• PROBLEM STATEMENT: Wherever a picture appears in the listing below, leave it out and reproduce the rest exactly.
----------
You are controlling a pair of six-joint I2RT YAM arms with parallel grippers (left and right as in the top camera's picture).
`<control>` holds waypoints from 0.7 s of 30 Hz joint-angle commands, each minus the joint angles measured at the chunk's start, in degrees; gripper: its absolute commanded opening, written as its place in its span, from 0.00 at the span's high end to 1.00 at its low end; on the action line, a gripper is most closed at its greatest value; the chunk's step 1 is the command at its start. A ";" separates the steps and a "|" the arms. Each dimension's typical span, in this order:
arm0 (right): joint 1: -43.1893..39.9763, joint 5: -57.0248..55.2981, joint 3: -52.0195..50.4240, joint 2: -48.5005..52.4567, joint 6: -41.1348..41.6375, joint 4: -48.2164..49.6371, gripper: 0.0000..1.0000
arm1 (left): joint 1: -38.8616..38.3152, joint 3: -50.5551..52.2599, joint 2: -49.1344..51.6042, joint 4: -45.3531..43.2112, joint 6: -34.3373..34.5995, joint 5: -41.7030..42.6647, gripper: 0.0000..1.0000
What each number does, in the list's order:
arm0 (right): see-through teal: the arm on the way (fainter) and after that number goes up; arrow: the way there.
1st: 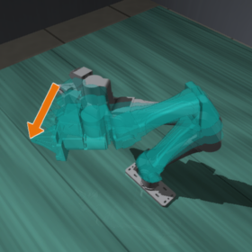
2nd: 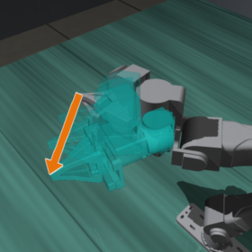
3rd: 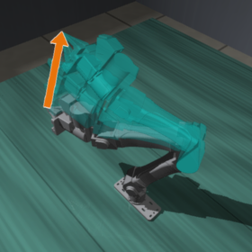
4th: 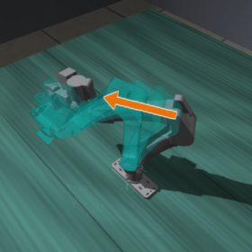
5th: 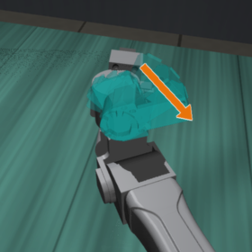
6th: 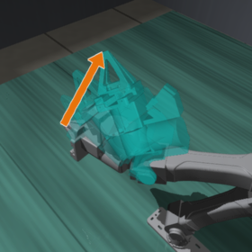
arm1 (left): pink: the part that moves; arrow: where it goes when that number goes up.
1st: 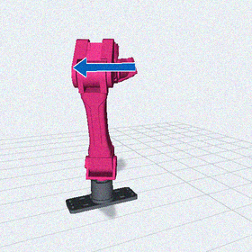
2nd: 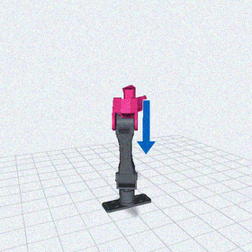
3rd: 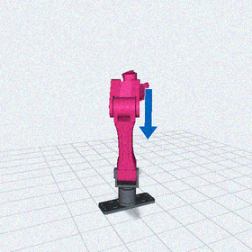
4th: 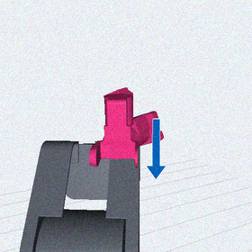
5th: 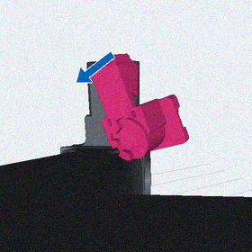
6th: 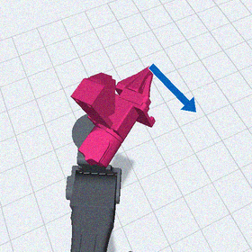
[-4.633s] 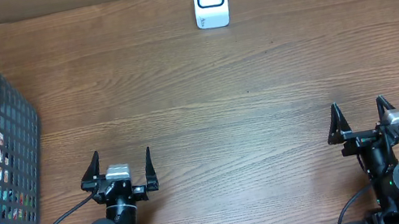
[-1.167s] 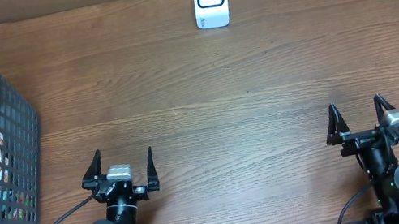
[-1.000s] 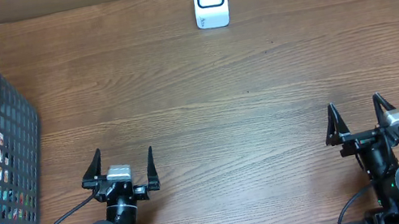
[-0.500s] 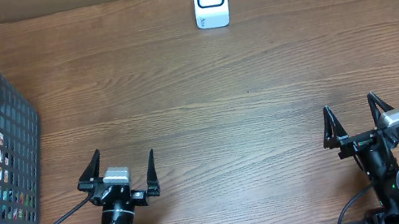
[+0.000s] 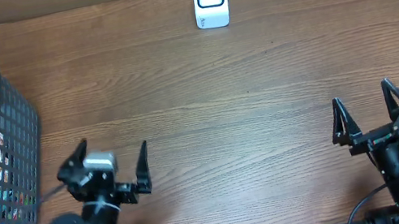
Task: Scan the item barcode
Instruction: 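Reach the left gripper into the grey basket and grasp a clear-brown bread bag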
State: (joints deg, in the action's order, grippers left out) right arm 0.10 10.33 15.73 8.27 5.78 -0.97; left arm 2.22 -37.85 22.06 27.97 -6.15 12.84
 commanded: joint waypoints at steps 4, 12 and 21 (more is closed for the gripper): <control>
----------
• OUTPUT FOR THIS EXERCISE:
You are controlling a pair of six-joint I2RT YAM arms with parallel grippers (left and right as in the top camera's picture).
`<control>` holds waypoints from 0.7 s of 30 Hz joint-angle commands, each minus the joint angles measured at the chunk's start, in degrees; gripper: its absolute commanded opening, written as its place in its span, from 0.00 at the span's high end to 1.00 at its low end; on the action line, a gripper is most closed at its greatest value; the chunk's step 1 is the command at its start. A ";" separates the steps and a "|" the arms. Each dimension's typical span, in this order:
arm0 (right): joint 1: -43.1893..39.9763, joint 5: -57.0248..55.2981, joint 3: -52.0195..50.4240, joint 2: -48.5005..52.4567, joint 6: -41.1348..41.6375, joint 4: -48.2164..49.6371, gripper: 0.0000..1.0000
arm1 (left): joint 1: -38.8616..38.3152, joint 3: -50.5551..52.2599, joint 2: -49.1344..51.6042, joint 4: -45.3531..43.2112, joint 6: -34.3373..34.5995, joint 5: -41.7030..42.6647, gripper: 0.0000..1.0000
What each number does, in the list's order:
arm0 (right): see-through teal: the arm on the way (fainter) and after that number goes up; arrow: the way there.
1st: 
2nd: 
3rd: 
4th: 
5th: 
6th: 
arm1 (left): pink: the part that moves; arrow: where it goes when that number goes up.
1st: 
2nd: 
3rd: 
4th: 
5th: 
6th: 
[-4.633s] 
[-1.167s] 
[-1.000s] 
[-0.500s] 
[+0.000s] 
Task: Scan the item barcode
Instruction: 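Reach the left gripper into the grey basket and grasp a clear-brown bread bag
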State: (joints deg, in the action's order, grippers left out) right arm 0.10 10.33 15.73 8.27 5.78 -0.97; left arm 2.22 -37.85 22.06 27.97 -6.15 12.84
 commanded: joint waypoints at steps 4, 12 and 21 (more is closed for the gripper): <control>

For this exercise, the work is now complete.